Most recently Hatter has been a part of the Ford Next Generation Learning initiative to establish career academies in all Pulaski County traditional high schools, including those in Little Rock.

"Honestly, I am a mom who saw some problems and stepped in to help solve them, and began to amplify [the voices] of my fellow parents, then students, teachers and community ... in different rooms and spaces that I found myself in," Hatter has said.


Little Rock attorney Matt Campbell, author of the decade-old Blue Hog Report blog in which he watchdogs over state and local governments and public officials, has challenged Anderson's eligibility to run for or serve in elected office.

Campbell said that Anderson is ineligible to run or serve on the school board as the result of misdemeanor hot-check convictions in the 1990s -- which have since been sealed but not before Campbell took screen shots of court records and posted them on his blog. The Arkansas Democrat-Gazette viewed those documents on the blog's post.

Additionally, Campbell has cited a 2006 Bureau of Legislative Audit report that noted that Anderson -- who is also known as Dametrice FranSha' Burke -- pleaded guilty to one count of theft of property, a Class A misdemeanor, tied to personal credit card charges and travel reimbursements totaling about $30,000 while she was with the Arkansas Transitional Employment Board.

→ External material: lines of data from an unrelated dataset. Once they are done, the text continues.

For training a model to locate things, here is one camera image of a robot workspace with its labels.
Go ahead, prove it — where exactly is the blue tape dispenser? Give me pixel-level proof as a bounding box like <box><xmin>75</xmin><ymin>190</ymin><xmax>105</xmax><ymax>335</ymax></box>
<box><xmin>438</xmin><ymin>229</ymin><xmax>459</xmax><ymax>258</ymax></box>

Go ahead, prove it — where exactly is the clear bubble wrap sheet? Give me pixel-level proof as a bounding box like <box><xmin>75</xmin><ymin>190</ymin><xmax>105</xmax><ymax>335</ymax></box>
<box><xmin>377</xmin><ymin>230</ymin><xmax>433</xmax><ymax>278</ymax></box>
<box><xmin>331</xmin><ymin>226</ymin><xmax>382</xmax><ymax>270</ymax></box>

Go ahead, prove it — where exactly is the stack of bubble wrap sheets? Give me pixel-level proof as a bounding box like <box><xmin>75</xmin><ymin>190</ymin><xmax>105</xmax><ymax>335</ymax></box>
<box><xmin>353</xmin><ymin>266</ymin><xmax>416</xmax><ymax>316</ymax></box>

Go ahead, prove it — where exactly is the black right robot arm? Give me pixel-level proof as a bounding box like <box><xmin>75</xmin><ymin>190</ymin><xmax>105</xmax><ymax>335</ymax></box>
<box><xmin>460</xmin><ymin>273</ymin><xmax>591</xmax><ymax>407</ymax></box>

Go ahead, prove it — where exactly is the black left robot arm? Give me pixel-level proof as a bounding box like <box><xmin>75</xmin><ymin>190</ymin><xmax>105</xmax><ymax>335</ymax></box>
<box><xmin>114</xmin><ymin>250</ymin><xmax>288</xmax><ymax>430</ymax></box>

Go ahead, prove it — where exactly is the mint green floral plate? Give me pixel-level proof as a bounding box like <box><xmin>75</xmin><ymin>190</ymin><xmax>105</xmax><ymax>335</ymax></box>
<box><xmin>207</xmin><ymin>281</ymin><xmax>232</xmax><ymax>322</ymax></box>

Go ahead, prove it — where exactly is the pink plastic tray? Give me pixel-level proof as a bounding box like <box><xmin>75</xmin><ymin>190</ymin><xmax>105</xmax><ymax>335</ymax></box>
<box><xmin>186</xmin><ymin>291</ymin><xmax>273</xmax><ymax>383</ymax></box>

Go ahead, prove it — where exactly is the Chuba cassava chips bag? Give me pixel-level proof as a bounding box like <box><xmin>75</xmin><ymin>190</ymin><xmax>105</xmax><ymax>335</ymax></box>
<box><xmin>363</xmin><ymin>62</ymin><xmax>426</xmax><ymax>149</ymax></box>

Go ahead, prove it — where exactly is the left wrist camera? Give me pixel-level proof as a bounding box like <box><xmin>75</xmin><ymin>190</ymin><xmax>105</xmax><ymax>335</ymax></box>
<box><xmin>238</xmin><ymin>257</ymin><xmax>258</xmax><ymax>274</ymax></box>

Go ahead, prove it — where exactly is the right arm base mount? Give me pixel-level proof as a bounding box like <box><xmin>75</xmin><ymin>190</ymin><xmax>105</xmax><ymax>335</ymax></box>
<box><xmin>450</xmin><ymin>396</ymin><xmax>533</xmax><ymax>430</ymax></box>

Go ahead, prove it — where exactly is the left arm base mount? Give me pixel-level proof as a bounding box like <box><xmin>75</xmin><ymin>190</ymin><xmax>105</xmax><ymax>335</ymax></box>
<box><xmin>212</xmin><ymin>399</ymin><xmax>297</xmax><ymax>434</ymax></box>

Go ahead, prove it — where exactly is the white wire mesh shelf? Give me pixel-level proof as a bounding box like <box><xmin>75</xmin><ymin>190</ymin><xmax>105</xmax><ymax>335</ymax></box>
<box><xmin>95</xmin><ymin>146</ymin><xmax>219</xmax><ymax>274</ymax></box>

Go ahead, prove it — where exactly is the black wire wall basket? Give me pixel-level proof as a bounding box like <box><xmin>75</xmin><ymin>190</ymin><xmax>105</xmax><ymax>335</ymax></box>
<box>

In response to Campbell's blog post from August, Anderson has told the Democrat-Gazette that Campbell "had pulled up a record that was sealed," and "I paid my debt."

Anderson describes herself as a team player and one who is sensitive to special-needs students because of her experience in raising children who are deaf and one who is autistic. She also has fostered and adopted her two young cousins.

Anderson said that her executive leadership training is another qualifier for her election, providing her with "more leverage to use to lead and follow while making real change that will affect a child for the rest of his or her life."